Single by Paolo Nutini

from the album These Streets
- Released: 12 March 2007
- Length: 3:21
- Label: Atlantic
- Songwriters: Paolo Nutini, Matty Benbrook, Jim Duguid
- Producer: Ewan Stennett

Paolo Nutini singles chronology
| "Rewind" (2006) | "New Shoes" (2007) | "Candy" (2009) |

= New Shoes =

2007 single by Paolo Nutini

"New Shoes" is a song by Scottish singer-songwriter Paolo Nutini, released as the fourth single from debut album, These Streets. It was used as the headlining single for the US release of the album. The song peaked at number 21 on the UK Singles Chart, number eight on the US Billboard Bubbling Under Hot 100 chart, and number one on the Billboard Triple A chart.

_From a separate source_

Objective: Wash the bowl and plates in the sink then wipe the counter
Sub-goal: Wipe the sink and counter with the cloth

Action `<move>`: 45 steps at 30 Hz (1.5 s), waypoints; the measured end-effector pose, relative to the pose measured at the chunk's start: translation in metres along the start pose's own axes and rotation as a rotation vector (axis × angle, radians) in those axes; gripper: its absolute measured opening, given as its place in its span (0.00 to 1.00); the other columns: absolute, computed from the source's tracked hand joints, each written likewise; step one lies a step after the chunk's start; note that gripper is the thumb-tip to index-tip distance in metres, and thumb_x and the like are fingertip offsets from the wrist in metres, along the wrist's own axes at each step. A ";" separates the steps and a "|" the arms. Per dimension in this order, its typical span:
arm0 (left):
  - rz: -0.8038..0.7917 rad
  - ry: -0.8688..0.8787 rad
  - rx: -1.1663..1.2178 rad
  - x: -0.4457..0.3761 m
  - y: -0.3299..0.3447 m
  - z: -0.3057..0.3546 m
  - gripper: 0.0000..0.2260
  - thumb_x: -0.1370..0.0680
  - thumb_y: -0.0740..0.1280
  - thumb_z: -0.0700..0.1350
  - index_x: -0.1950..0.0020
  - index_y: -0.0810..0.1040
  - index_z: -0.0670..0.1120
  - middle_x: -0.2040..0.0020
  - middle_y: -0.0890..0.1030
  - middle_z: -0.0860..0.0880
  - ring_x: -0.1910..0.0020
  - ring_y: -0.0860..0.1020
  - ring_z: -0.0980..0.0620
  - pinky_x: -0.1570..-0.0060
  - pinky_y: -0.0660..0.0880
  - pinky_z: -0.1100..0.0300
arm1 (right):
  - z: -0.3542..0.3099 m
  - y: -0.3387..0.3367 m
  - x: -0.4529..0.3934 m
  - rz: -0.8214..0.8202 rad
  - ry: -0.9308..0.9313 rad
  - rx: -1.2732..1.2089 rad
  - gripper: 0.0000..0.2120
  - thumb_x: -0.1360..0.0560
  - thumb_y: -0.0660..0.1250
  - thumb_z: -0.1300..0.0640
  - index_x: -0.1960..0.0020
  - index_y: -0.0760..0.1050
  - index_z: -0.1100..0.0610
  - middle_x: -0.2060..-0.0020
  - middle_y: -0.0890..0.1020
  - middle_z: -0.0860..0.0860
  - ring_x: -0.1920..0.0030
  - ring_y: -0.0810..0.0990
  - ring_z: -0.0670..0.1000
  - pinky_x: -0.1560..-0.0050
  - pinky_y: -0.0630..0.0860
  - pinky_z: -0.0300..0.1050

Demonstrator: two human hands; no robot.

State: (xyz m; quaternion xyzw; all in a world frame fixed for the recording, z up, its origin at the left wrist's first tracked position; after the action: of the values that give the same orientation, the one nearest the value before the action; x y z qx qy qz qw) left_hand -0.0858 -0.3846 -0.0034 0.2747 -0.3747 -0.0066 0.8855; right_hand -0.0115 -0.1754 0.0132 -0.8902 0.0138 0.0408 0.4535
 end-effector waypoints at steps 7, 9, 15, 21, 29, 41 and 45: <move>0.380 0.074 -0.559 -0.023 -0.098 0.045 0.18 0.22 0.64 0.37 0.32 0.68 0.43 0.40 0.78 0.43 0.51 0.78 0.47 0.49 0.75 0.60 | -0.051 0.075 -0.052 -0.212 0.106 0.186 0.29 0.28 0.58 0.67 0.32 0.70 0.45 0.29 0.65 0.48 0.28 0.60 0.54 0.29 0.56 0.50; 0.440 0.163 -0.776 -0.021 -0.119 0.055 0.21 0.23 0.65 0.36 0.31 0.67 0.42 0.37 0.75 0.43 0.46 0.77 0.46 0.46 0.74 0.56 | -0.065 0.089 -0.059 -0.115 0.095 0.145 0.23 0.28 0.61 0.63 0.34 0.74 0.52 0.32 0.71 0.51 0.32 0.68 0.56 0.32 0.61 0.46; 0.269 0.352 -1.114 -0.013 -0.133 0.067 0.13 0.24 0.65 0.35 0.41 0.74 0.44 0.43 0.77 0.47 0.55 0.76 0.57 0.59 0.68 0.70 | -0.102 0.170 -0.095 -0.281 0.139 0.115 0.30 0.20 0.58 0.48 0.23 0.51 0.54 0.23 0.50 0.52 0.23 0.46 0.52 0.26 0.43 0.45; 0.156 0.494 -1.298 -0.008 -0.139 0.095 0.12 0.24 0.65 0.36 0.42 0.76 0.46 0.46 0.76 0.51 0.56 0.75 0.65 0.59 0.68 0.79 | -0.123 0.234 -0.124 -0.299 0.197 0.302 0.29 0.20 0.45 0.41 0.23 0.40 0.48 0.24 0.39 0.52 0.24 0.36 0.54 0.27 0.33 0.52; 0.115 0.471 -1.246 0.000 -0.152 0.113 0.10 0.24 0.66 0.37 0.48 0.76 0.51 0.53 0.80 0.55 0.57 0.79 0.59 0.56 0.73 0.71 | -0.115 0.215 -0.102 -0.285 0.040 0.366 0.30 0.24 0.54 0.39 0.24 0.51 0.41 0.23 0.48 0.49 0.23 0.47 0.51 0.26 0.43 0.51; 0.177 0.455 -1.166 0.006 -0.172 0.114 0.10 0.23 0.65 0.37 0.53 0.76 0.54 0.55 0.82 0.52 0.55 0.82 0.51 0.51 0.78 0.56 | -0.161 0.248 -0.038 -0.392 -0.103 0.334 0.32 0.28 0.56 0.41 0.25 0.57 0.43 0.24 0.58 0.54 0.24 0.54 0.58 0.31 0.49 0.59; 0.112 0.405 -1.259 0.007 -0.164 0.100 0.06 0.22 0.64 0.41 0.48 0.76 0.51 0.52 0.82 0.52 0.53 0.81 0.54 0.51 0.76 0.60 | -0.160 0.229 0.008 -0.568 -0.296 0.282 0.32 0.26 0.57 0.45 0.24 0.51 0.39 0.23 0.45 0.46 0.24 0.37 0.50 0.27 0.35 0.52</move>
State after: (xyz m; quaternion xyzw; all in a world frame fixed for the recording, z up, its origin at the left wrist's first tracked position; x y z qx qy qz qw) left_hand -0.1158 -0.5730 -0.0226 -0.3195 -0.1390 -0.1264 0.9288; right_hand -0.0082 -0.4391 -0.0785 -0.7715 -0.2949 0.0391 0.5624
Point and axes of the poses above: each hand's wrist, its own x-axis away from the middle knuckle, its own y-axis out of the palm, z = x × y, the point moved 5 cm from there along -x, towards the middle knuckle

The song was used for a 2007 international ad campaign by Puma AG.

==Charts==

===Weekly charts===

| Chart (2007) | Peak position |
|---|---|
| Germany (GfK) | 97 |
| Ireland (IRMA) | 35 |
| Italy (FIMI) | 24 |
| Netherlands (Single Top 100) | 42 |
| Switzerland (Schweizer Hitparade) | 52 |
| UK Singles (OCC) | 21 |
| US Bubbling Under Hot 100 (Billboard) | 8 |
| US Triple A (Billboard) | 1 |

===Year-end charts===

| Chart (2007) | Position |
|---|---|
| UK Singles (OCC) | 98 |

==Certifications==

| Region | Certification | Certified units/sales |
| Italy (FIMI) | Gold | 25,000^{‡} |
| New Zealand (RMNZ) | Platinum | 30,000^{‡} |
| United Kingdom (BPI) | 2× Platinum | 1,200,000^{‡} |
^{‡} Sales+streaming figures based on certification alone.

== Cover versions ==
Lena Meyer-Landrut covered this song on some editions of her album My Cassette Player. A live version is found on the platinum edition of her album Good News and on her DVD "Good News Live".